The Supreme Court handed down a 5-3 ruling Monday on Utah v. Strieff, a Fourth Amendment case involving an unlawful police stop.
The Fourth Amendment is commonly considered a privacy safeguard, protecting the right of all Americans to “be secure in their persons, houses, papers, and effects,” especially against “unreasonable” searches and seizures by government and law enforcement officials. Two exceptions are when police secure a warrant from a judge or extreme circumstances in which a warrantless search is proved to be constitutionally justified.
The SCOTUS developed the exclusionary rule in 1961 to combat sweeping police misconduct, allowing courts to suppress illegally acquired evidence.
In December of 2006, Edward Strieff was detained by police upon exiting a Salt Lake City residence suspected of drug activity. While processing the man’s identification, officers discovered an outstanding warrant for a minor traffic violation and placed him under arrest. A subsequent search incident turned up methamphetamine and drug paraphernalia.
Strieff invoked the exclusionary rule to challenge the arrest and conviction and the State of Utah later conceded that the stop was illegal.

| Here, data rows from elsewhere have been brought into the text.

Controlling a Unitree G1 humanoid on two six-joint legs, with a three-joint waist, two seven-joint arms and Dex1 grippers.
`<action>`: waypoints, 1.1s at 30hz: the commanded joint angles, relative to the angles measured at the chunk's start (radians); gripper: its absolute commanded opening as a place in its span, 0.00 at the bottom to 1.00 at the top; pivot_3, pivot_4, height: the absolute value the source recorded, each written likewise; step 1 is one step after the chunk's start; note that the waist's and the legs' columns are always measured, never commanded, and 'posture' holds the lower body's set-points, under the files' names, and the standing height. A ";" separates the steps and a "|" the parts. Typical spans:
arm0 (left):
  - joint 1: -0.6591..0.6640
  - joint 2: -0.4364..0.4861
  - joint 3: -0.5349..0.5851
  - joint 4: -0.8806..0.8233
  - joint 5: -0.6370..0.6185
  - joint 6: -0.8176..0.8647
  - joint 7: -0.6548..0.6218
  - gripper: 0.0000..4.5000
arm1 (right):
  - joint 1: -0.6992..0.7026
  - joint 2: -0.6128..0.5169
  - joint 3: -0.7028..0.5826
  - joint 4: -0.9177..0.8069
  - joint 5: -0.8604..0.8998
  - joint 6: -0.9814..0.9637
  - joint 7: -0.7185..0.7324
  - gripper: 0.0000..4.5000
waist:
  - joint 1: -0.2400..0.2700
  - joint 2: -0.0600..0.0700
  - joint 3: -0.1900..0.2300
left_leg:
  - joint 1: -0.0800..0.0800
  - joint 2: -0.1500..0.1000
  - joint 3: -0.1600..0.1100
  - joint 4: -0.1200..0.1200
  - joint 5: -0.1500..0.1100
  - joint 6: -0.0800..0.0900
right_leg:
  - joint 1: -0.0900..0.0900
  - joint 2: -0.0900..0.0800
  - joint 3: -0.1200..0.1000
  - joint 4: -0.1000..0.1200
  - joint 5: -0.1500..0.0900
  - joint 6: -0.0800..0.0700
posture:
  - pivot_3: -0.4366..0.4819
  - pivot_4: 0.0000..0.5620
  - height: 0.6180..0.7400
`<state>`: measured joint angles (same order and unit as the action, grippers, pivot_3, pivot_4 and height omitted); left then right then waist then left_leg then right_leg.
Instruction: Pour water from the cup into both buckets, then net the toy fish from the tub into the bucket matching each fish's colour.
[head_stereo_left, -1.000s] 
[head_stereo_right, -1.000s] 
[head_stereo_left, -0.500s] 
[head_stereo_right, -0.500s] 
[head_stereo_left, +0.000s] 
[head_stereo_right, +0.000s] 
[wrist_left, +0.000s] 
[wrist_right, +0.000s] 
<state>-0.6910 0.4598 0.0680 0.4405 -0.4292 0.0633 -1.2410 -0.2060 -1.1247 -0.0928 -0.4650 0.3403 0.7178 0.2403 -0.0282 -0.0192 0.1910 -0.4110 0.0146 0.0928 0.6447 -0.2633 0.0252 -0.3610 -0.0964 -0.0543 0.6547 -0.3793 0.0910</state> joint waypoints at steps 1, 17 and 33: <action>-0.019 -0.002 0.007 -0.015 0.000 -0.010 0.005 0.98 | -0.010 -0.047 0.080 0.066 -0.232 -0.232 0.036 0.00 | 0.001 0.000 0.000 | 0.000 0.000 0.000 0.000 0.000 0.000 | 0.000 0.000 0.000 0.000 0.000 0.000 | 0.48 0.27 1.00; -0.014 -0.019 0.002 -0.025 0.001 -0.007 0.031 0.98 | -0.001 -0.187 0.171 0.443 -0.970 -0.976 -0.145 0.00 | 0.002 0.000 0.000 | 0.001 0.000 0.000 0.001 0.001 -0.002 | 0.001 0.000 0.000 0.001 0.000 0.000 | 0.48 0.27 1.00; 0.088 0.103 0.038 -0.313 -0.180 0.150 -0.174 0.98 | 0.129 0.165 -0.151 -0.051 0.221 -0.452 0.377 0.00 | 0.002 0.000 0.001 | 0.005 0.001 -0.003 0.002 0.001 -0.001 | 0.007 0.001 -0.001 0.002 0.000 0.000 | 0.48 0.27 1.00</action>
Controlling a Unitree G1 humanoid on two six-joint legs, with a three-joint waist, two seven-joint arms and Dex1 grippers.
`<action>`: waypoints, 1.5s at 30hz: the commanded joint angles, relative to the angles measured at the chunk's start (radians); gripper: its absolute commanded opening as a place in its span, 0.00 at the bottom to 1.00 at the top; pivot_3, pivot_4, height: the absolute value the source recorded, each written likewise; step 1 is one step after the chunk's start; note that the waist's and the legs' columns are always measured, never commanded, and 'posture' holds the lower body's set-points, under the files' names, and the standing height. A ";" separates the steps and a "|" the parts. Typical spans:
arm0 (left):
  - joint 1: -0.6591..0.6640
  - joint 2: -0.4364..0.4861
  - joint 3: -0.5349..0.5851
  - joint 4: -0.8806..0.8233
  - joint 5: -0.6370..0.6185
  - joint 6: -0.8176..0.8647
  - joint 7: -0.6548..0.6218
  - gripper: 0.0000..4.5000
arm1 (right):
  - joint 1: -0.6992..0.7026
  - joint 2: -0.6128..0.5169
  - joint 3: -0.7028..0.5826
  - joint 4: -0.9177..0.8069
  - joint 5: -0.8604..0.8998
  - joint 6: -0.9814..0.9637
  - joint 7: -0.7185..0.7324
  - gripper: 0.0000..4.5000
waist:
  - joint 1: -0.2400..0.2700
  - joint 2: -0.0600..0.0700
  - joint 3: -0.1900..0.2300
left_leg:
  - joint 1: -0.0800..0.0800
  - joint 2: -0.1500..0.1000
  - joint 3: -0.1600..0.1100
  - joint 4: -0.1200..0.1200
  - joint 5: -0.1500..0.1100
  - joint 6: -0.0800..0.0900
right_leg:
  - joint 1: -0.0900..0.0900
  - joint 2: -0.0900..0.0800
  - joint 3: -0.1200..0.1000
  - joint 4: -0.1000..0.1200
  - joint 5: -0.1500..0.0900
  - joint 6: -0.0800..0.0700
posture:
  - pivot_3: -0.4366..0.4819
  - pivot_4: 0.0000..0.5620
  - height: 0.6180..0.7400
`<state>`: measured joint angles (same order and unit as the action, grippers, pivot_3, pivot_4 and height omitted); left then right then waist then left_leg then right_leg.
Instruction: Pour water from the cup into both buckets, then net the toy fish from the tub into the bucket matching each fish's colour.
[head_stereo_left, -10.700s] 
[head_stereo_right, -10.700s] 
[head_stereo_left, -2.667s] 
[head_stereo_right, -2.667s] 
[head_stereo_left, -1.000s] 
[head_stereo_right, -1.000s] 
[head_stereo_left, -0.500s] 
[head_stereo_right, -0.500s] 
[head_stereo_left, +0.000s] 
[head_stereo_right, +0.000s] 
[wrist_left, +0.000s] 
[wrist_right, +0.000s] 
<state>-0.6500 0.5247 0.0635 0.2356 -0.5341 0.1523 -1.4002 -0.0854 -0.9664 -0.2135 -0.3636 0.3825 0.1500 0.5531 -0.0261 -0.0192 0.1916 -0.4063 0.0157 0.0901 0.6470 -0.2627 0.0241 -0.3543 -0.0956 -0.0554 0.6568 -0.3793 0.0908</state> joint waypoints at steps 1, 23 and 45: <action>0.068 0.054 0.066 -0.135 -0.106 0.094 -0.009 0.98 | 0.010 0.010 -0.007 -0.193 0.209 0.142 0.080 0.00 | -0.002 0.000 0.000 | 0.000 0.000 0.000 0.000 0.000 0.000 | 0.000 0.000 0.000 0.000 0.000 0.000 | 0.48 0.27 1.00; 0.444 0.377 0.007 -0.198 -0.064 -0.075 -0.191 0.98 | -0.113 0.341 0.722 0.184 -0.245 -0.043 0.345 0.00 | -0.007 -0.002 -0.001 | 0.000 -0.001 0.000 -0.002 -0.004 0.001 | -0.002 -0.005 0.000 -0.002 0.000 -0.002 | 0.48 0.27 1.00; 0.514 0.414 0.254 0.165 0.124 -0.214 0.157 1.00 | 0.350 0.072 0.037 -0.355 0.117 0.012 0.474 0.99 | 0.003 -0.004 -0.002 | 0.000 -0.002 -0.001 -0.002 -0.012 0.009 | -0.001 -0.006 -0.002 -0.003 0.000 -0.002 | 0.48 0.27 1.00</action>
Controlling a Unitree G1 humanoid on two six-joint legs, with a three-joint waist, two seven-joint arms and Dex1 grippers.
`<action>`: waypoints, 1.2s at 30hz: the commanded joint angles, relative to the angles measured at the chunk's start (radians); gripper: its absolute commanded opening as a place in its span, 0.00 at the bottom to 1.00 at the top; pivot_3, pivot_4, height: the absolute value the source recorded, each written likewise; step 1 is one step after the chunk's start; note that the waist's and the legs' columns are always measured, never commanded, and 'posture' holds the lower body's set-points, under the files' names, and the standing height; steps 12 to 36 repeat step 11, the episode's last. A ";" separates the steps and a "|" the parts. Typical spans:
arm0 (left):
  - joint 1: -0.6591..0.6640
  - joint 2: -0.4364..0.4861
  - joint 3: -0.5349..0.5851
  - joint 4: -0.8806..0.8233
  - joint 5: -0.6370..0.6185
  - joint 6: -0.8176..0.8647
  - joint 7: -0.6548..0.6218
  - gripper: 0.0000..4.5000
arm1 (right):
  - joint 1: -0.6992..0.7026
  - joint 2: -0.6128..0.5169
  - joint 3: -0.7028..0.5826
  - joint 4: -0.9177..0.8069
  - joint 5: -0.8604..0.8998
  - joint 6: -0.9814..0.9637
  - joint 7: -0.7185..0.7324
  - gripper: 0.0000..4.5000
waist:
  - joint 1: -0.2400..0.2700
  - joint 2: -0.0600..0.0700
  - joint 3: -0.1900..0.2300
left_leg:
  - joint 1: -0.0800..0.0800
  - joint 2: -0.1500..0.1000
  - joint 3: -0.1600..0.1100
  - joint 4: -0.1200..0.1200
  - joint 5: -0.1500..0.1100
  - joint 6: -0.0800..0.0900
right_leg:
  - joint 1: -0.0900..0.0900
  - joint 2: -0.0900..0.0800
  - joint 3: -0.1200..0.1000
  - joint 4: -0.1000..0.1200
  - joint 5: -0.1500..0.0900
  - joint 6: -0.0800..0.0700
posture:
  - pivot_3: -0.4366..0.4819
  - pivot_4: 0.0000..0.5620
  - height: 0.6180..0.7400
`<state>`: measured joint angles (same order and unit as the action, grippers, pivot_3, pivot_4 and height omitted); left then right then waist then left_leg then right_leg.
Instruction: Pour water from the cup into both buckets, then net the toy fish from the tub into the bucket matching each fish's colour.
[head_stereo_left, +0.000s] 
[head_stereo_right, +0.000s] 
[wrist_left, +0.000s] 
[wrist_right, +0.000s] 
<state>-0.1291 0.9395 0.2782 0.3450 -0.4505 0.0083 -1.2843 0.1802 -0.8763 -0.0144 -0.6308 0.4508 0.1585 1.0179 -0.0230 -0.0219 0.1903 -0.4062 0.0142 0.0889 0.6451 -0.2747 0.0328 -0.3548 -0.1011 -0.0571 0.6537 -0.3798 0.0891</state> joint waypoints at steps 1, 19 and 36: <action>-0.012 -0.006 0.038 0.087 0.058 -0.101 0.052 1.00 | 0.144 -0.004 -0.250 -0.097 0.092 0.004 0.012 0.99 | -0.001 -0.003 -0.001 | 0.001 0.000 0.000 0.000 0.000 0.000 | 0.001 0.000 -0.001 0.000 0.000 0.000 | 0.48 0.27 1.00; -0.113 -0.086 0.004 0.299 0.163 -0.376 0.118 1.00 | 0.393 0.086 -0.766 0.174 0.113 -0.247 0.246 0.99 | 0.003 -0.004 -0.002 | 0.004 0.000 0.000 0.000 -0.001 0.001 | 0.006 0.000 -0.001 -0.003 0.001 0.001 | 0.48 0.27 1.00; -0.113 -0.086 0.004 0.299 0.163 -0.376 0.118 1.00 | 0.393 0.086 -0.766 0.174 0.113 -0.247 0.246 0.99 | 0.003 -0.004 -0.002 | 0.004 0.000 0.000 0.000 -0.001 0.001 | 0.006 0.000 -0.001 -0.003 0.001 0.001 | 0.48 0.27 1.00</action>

However, five supreme court justices, led by Clarence Thomas, held that evidence obtained as a result of Strieff’s detention was admissible in court.
“There is no indication that this unlawful stop was part of any systemic or recurrent police misconduct. To the contrary, all the evidence suggests that the stop was an isolated instance of negligence that occurred in connection with a bona fide investigation of a suspected drug house,” Thomas wrote in the court’s opinion.
Justice Sonia Sotomayor strongly disagreed and took the opportunity to educate her fellow judges on the troubling implications of the decision.
“Do not be soothed by the opinion’s technical language: This case allows the police to stop you on the street, demand your identification, and check it for outstanding traffic warrants—even if you are doing nothing wrong,” Sotomayor began in a scathing, 12-page dissent.
The court’s first Latina justice said her colleagues should resist the temptation to excuse an officer’s unlawful behavior because it conveniently exposed the suspect’s unlawful behavior, and that doing so challenges the very basis of the Fourth Amendment: “Two wrongs don’t make a right.”
Sotomayor noted the most “striking” part of the majority opinion was the assertion that the incident was an “isolated” one, citing Justice Department investigations in New Orleans and Ferguson, among others, which indicate that arrest warrants are often systemically used by police to stop people without cause.
“The majority does not suggest what makes this case ‘isolated’ from these and countless other examples. Nor does it offer guidance for how a defendant can prove that his arrest was the result of ‘widespread’ misconduct,” Sotomayor argued. “Surely it should not take a federal investigation of Salt Lake County before the Court would protect someone in Strieff ’s position.”
She warned that the Court’s “remarkable” decision regarding Strieff, who is white, would send an unintended message to minorities in this country.
“For generations, black and brown parents have given their children “the talk”— instructing them never to run down the street; always keep your hands where they can be seen; do not even think of talking back to a stranger—all out of fear of how an officer with a gun will react to them,” she continued, referencing W.E.B. Du Bois’ “The Souls of Black Folk,” James Baldwin’s “The Fire Next Time” and Ta-Nehisi Coates’ “Between the World and Me.”
“By legitimizing the conduct that produces this double consciousness, this case tells everyone, white and black, guilty and innocent, that an officer can verify your legal status at any time. It says that your body is subject to invasion while courts excuse the violation of your rights. It implies that you are not a citizen of a democracy but the subject of a carceral state, just waiting to be catalogued.”
“We must not pretend that the countless people who are routinely targeted by police are ‘isolated’. They are the canaries in the coal mine whose deaths, civil and literal, warn us that no one can breathe in this atmosphere…They are the ones who recognize that unlawful police stops corrode all our civil liberties and threaten all our lives. Until their voices matter too, our justice system will continue to be anything but.”